§ **Your instructions**: With no words added or dropped, transcribe the listing that follows.
**********
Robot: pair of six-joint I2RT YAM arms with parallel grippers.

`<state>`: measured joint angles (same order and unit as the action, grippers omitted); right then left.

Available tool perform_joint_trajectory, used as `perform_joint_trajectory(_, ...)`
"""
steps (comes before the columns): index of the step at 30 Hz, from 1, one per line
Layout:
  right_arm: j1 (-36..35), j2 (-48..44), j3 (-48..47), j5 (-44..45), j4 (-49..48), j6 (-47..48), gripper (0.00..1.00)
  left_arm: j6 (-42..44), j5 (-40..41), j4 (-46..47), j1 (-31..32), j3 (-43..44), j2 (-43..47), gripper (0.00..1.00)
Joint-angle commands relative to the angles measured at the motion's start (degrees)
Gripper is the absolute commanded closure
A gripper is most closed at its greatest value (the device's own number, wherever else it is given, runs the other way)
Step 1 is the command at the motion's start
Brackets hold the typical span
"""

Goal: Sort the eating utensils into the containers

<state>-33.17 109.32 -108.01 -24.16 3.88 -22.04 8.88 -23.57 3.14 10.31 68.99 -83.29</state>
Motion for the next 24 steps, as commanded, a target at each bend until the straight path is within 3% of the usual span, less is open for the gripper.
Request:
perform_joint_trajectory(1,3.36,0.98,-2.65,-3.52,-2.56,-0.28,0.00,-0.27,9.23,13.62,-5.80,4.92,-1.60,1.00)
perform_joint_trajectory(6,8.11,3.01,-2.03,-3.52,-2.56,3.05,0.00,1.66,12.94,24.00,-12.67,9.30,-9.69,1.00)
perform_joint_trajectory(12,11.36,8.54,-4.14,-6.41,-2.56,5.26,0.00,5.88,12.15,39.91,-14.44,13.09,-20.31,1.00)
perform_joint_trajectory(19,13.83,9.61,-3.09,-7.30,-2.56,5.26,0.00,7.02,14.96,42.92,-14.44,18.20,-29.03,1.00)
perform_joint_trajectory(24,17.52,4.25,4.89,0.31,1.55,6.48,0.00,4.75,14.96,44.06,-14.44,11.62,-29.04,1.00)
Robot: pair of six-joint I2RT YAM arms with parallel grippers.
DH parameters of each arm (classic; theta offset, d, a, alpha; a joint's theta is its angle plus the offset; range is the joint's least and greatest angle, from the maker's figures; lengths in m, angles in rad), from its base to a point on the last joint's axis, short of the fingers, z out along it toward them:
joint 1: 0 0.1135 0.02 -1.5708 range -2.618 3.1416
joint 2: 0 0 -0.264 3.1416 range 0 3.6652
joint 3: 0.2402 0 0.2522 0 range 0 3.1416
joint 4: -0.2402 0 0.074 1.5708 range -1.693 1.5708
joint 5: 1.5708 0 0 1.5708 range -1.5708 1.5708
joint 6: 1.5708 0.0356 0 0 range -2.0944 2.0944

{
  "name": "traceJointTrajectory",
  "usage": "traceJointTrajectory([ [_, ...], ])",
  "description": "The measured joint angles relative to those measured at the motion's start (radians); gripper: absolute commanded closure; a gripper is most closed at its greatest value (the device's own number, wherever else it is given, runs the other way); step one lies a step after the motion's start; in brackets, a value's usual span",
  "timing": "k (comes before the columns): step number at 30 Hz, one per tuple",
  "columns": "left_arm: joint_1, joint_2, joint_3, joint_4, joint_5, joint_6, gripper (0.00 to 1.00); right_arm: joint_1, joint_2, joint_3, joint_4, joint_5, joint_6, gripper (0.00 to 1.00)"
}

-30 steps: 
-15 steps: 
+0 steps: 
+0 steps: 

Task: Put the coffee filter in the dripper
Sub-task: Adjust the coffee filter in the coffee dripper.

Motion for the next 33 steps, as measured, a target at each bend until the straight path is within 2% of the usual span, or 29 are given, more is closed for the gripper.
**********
§ **Completed task**:
Robot: pair of six-joint I2RT YAM arms with parallel grippers.

`<state>`: measured joint angles (same order and unit as the action, grippers omitted); right then left.

Available tool perform_joint_trajectory, used as `perform_joint_trajectory(_, ...)`
"""
steps (comes before the columns): index of the step at 30 Hz, from 1, one per line
Layout:
  right_arm: j1 (-36..35), j2 (-48..44), j3 (-48..47), j5 (-44..45), j4 (-49..48), j6 (-47..48), gripper (0.00..1.00)
  left_arm: j6 (-42..44), j5 (-40..41), j4 (-46..47), j1 (-31..32), j3 (-43..44), j2 (-43..47), gripper (0.00..1.00)
Joint-angle commands relative to the angles measured at the motion's start (degrees)
Gripper is the absolute commanded closure
A gripper is most closed at its greatest value (the device's own number, wherever else it is given, runs the other way)
Step 1 is the command at the motion's start
Brackets hold the typical span
"""

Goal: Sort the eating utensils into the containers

<state>-33.17 109.32 -108.01 -24.16 3.88 -22.04 8.88 -23.57 3.14 10.31 68.99 -83.29</state>
Motion for the next 24 steps, as commanded, a target at each bend until the straight path is within 3% of the usual span, less is open for the gripper.
Request:
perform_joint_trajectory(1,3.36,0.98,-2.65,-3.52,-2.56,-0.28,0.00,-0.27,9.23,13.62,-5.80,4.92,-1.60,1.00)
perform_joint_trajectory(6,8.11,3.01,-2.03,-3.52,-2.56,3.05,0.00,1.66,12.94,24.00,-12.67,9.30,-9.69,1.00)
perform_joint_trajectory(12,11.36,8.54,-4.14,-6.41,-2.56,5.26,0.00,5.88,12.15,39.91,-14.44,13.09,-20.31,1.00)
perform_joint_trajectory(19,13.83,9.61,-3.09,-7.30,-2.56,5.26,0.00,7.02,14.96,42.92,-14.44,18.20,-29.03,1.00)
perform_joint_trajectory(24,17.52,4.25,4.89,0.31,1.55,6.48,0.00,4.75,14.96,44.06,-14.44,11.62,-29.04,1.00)
Robot: pair of six-joint I2RT YAM arms with parallel grippers.
DH parameters of each arm (classic; theta offset, d, a, alpha; a joint's theta is its angle plus the offset; range is the joint's least and greatest angle, from the maker's figures; lengths in m, angles in rad), from its base to a point on the last joint's axis, short of the fingers, z out along it toward them:
joint 1: 0 0.1135 0.02 -1.5708 range -2.618 3.1416
joint 2: 0 0 -0.264 3.1416 range 0 3.6652
joint 3: 0.2402 0 0.2522 0 range 0 3.1416
joint 4: -0.2402 0 0.074 1.5708 range -1.693 1.5708
joint 5: 1.5708 0 0 1.5708 range -1.5708 1.5708
joint 6: 1.5708 0.0356 0 0 range -2.0944 2.0944

{
  "name": "traceJointTrajectory",
  "usage": "traceJointTrajectory([ [_, ...], ])",
  "description": "The measured joint angles relative to those measured at the motion's start (radians); gripper: absolute commanded closure; a gripper is most closed at its greatest value (the device's own number, wherever else it is given, runs the other way); step one lies a step after the motion's start; in brackets, a value's usual span",
  "timing": "k (comes before the columns): step number at 30 Hz, one per tuple",
  "columns": "left_arm: joint_1, joint_2, joint_3, joint_4, joint_5, joint_6, gripper (0.00 to 1.00); right_arm: joint_1, joint_2, joint_3, joint_4, joint_5, joint_6, gripper (0.00 to 1.00)"
}

-30 steps: 
-15 steps: 
+0 steps: 
+0 steps: 

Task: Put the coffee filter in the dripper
Sub-task: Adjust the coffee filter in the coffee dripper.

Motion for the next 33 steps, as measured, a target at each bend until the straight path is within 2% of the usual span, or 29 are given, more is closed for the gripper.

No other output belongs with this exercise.